EXERCISE: Print, exactly as they stand, the lines below from the one that has "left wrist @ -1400" to the one that has "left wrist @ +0", inclusive, leaving out the pictures.

(Beginning of SUPPLIED RECORDS)

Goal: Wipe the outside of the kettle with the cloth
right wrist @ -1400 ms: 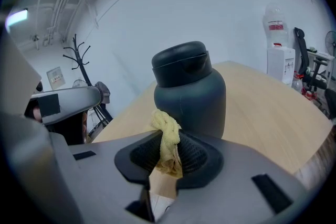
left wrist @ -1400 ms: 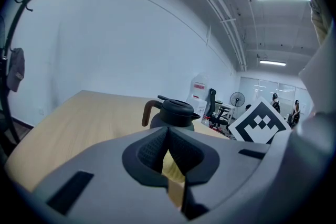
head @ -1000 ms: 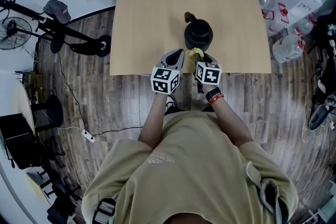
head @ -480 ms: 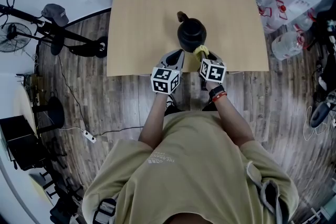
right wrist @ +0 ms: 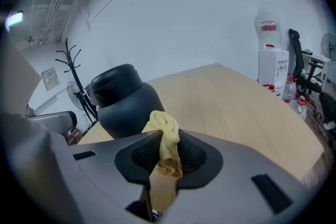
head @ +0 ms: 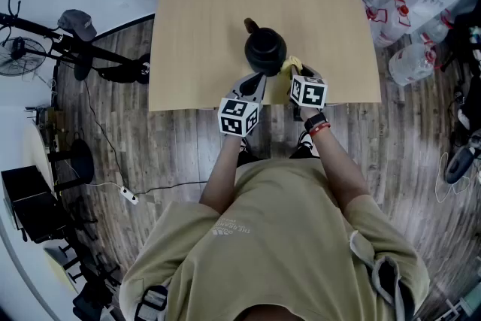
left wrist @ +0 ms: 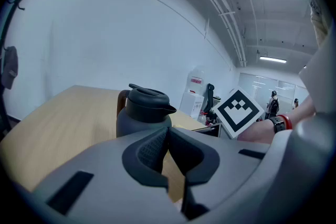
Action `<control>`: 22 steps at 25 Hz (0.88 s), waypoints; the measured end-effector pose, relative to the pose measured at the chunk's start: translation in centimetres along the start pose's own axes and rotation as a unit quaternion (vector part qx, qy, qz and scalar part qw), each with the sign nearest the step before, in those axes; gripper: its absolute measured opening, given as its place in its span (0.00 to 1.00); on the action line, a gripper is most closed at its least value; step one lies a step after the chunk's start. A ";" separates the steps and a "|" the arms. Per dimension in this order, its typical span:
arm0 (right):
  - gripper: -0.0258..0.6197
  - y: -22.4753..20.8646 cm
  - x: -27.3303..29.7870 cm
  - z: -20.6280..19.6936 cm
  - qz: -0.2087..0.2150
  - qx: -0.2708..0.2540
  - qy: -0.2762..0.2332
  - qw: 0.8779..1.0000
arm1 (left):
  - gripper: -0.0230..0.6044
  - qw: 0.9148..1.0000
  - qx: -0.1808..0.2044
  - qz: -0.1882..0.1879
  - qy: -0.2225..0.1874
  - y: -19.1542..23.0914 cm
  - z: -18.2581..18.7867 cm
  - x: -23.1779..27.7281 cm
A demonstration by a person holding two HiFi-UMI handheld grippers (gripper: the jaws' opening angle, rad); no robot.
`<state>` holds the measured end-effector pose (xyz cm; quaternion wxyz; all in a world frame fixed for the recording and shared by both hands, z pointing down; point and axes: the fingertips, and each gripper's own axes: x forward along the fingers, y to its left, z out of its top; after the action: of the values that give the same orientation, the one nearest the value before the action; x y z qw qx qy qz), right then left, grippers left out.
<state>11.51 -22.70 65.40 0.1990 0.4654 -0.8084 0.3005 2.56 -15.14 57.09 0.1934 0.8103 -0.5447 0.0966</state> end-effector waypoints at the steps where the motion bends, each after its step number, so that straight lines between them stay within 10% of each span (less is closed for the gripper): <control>1: 0.18 -0.4 0.2 0.3 0.003 -0.005 0.002 1.000 | 0.08 1.000 0.000 0.000 0.001 -0.3 0.0 0.3; 22: 0.18 -3.6 6.0 5.7 0.054 -0.120 0.030 0.991 | 0.08 0.999 -0.009 0.032 0.011 -2.4 -0.6 3.1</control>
<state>11.44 -31.73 65.90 0.2609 0.3850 -0.8562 0.2249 5.98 -16.71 58.31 0.2040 0.7897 -0.5687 0.1066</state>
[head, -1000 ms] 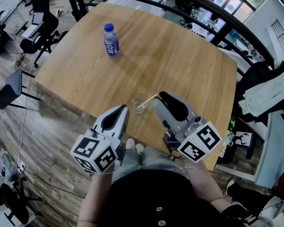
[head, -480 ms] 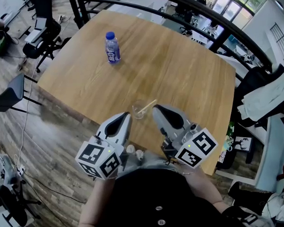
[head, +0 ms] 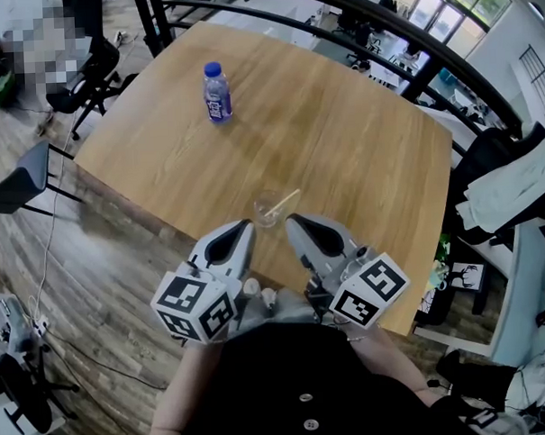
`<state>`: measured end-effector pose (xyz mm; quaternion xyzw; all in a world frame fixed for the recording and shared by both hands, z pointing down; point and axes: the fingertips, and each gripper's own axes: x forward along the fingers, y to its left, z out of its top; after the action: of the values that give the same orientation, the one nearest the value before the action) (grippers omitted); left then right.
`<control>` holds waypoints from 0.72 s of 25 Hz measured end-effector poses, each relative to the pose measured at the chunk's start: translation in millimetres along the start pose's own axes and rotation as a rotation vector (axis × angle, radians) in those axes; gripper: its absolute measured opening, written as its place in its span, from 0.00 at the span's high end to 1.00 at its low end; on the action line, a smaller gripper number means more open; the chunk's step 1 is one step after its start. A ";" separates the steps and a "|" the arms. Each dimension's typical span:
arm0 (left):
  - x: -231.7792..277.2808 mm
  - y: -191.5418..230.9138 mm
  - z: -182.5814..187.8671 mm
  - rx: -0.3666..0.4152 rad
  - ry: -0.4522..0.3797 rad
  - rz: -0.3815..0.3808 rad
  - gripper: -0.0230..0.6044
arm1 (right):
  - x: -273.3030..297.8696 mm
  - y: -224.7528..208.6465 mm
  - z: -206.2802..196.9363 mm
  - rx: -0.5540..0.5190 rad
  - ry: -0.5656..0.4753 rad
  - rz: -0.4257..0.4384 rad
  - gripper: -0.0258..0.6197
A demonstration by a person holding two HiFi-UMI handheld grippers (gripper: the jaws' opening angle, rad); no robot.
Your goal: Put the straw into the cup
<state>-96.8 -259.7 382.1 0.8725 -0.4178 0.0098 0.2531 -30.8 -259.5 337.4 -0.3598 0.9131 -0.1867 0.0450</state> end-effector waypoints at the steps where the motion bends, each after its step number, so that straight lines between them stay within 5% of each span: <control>1: -0.5 -0.6 -1.8 0.000 0.005 0.002 0.93 | -0.3 0.0 -0.4 0.000 0.001 -0.001 0.96; 18: -4.6 -3.0 -8.0 0.009 0.001 0.029 0.93 | -6.2 -4.5 0.6 -0.007 0.001 -0.022 0.96</control>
<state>-96.0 -251.1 386.7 0.8676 -0.4301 0.0156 0.2493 -23.2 -258.5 338.3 -0.3697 0.9098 -0.1842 0.0415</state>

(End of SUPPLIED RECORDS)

WRITTEN SOLUTION:
left wrist @ -1400 ms: 
head @ -1000 ms: 
head @ -480 ms: 
right wrist @ +0 ms: 
head @ +0 ms: 
left wrist @ +0 ms: 

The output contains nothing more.